É evidente que a distribuição da versão beta de
um programa não irá ser testada da mesma forma por todos os utilizadores
que a ela tiverem acesso. Competirá a quem tem responsabilidades na distribuição
da aplicação estabelecer um painel coerente e suficientemente
alargado de utilizadores capazes de responderem com eficácia às
expectativas da equipa que desenvolveu o programa.
Neste tipo de experimentação as equipas de desenvolvimento definem
um conjunto de objectivos a atingir com o lançamento do teste e procuram
estabelecer um painel que tipifique o público-alvo e os objectos que
é necessário atingir para poder concretizar versões finais
na área do design e da engenharia de software.
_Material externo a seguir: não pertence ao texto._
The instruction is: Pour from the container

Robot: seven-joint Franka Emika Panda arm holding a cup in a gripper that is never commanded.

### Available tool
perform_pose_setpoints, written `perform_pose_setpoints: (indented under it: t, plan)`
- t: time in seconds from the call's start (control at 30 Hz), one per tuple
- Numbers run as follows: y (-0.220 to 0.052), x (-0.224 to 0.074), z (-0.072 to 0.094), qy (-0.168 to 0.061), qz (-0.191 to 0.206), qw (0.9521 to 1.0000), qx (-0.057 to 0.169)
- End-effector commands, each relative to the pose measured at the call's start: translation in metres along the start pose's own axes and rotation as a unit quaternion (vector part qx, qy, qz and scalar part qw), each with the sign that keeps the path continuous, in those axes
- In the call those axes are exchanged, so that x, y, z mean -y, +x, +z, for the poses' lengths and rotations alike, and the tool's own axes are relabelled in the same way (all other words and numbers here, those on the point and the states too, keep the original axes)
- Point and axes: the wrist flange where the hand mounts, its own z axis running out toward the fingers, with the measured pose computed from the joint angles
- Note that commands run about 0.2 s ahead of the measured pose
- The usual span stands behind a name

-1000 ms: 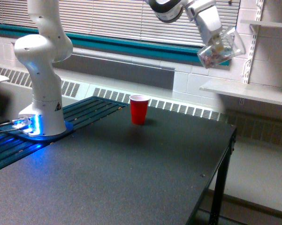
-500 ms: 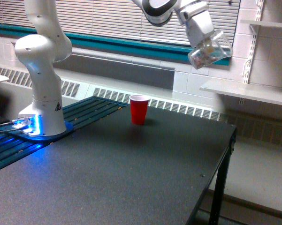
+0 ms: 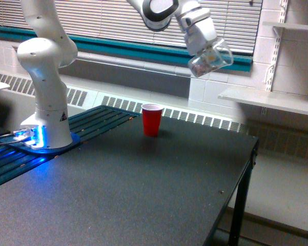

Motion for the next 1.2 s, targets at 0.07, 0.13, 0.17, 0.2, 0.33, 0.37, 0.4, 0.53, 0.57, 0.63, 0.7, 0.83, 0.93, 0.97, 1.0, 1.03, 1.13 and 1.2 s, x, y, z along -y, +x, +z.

Em lugar de controlar de modo rígido o tratamento da informação
e as modificações que de versão para versão vão
sendo feitas - tal como é prática habitual na experimentação
convencional - a experimentação formativa, cria um dado modelo,
entrega-o a uma amostragem do público-alvo a atingir e procura, através
da observação sobre o modo como o programa é utilizado
e das observações recebidas, determinar se os objectivos iniciais
foram ou não concretizados. A eficácia deste processo depende
naturalmente do grau de motivação do público-alvo escolhido
para testar o programa. O teste realizado sobre o Windows 98, foi distribuído
pela Microsoft a nível planetário, numa versão beta. A
habilidosa campanha de marketing e as expectativas por ela geradas motivaram
uma verdadeira corrida dos utilizadores que desejavam ter o privilégio
de testar o novo sistema operativo. Esta experimentação formativa
realizada individualmente e em muitos laboratórios por dezenas de milhares
de utilizadores com configurações informáticas específicas
permitiu uma revisão sistemática de conceitos e procedimentos
aos seus autores. A ergonomia com que o sistema foi apresentado na sua versão
definitiva só foi possível graças à contribuição
de muitos milhares de utilizadores anónimos e de firmas de desenvolvimento
de aplicações, que voluntariamente trabalharam para aumentar a
eficácia do modelo e, de modo indirecto mas exponencial, a fortuna de
quem é hoje considerado o homem mais rico do mundo.